> [Activity]:
Please print every record that follows, keeping each one exactly as it is.
(Material provided begins)
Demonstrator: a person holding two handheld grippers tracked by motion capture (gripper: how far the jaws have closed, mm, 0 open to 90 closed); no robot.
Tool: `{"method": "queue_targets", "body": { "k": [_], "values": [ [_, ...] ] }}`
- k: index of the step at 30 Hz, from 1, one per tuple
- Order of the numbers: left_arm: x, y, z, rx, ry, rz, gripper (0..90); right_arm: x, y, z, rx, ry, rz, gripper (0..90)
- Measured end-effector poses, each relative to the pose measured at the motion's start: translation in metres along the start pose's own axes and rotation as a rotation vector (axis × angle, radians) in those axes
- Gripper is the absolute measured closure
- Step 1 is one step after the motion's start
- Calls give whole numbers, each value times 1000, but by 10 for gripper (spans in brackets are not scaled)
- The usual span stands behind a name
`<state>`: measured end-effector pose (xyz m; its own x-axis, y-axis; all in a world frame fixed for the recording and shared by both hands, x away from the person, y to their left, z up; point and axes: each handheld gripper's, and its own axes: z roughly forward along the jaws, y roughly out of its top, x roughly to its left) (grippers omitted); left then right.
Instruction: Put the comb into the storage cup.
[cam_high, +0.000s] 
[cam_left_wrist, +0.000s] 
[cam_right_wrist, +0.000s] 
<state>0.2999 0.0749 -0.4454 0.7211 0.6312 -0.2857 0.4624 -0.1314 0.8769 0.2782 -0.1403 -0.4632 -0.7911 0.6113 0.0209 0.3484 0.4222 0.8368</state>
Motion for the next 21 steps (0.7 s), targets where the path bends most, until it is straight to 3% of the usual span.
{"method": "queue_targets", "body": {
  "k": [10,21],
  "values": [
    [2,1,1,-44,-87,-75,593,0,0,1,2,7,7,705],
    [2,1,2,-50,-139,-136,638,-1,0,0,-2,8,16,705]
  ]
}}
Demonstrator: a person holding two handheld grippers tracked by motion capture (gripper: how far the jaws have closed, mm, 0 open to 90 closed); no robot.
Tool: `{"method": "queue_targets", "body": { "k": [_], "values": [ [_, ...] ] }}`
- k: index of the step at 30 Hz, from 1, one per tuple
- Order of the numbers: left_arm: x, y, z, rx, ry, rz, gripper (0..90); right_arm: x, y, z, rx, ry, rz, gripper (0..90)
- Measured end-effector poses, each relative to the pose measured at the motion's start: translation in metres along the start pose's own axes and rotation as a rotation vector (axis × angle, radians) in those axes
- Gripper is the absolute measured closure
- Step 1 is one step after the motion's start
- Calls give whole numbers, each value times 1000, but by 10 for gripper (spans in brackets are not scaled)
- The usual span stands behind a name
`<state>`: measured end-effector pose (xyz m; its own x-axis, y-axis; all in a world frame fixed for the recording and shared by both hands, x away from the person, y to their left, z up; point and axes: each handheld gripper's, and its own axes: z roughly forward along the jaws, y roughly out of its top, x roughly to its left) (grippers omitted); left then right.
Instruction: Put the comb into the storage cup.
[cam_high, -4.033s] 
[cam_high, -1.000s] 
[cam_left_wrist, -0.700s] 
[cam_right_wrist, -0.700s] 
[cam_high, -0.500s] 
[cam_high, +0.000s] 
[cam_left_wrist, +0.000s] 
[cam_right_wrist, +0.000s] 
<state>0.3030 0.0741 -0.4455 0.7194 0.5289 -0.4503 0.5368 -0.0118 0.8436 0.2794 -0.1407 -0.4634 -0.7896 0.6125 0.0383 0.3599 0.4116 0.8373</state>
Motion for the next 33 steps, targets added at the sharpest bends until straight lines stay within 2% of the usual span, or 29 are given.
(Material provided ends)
> [Solution below]:
Demonstrator: a person holding two handheld grippers tracked by motion capture (gripper: how far the jaws have closed, mm, 0 open to 90 closed); no robot.
Tool: `{"method": "queue_targets", "body": { "k": [_], "values": [ [_, ...] ] }}`
- k: index of the step at 30 Hz, from 1, one per tuple
- Order of the numbers: left_arm: x, y, z, rx, ry, rz, gripper (0..90); right_arm: x, y, z, rx, ry, rz, gripper (0..90)
- Measured end-effector poses, each relative to the pose measured at the motion's start: translation in metres along the start pose's own axes and rotation as a rotation vector (axis × angle, radians) in those axes
- Gripper is the absolute measured closure
- Step 1 is one step after the motion's start
- Calls give whole numbers, each value times 1000, but by 10 for gripper (spans in brackets are not scaled)
- The usual span stands behind a name
`<state>`: measured end-effector pose (xyz m; its own x-axis, y-axis; all in a world frame fixed for the recording and shared by both hands, x away from the person, y to their left, z up; point and axes: each handheld gripper's, and its own axes: z roughly forward along the jaws, y roughly out of its top, x roughly to its left) (grippers omitted); left then right.
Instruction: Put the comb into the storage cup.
[cam_high, +0.000s] 
[cam_left_wrist, +0.000s] 
[cam_right_wrist, +0.000s] 
<state>0.2999 0.0749 -0.4454 0.7211 0.6312 -0.2857 0.4624 -0.1314 0.8769 0.2782 -0.1403 -0.4632 -0.7911 0.6113 0.0209 0.3484 0.4222 0.8368</state>
Motion for the next 21 steps (0.7 s), targets where the path bends most, until it is straight to 3% of the usual span.
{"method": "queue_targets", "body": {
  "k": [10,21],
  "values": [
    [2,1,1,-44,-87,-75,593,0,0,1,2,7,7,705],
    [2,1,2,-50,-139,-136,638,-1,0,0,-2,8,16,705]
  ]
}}
Demonstrator: a person holding two handheld grippers tracked by motion capture (gripper: how far the jaws have closed, mm, 0 open to 90 closed); no robot.
Tool: `{"method": "queue_targets", "body": { "k": [_], "values": [ [_, ...] ] }}`
- k: index of the step at 30 Hz, from 1, one per tuple
- Order of the numbers: left_arm: x, y, z, rx, ry, rz, gripper (0..90); right_arm: x, y, z, rx, ry, rz, gripper (0..90)
- Measured end-effector poses, each relative to the pose measured at the motion's start: translation in metres along the start pose's own axes and rotation as a rotation vector (axis × angle, radians) in those axes
- Gripper is the absolute measured closure
- Step 1 is one step after the motion's start
- Calls give whole numbers, each value times 1000, but by 10 for gripper (spans in brackets are not scaled)
- The usual span stands behind a name
`<state>`: measured end-effector pose (xyz m; its own x-axis, y-axis; all in a world frame fixed for the recording and shared by both hands, x away from the person, y to their left, z up; point and axes: each handheld gripper's, and its own axes: z roughly forward along the jaws, y roughly out of its top, x roughly to its left) (grippers omitted); left then right.
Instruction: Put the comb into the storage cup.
[cam_high, -4.033s] 
[cam_high, -1.000s] 
[cam_left_wrist, -0.700s] 
[cam_right_wrist, -0.700s] 
[cam_high, -0.500s] 
[cam_high, +0.000s] 
[cam_left_wrist, +0.000s] 
[cam_right_wrist, +0.000s] 
<state>0.3030 0.0741 -0.4455 0.7194 0.5289 -0.4503 0.5368 -0.0118 0.8436 0.2794 -0.1407 -0.4634 -0.7896 0.6125 0.0383 0.3599 0.4116 0.8373</state>
Motion for the next 33 steps, targets added at the sharpest bends until straight lines stay within 2% of the usual span, or 29 are given.

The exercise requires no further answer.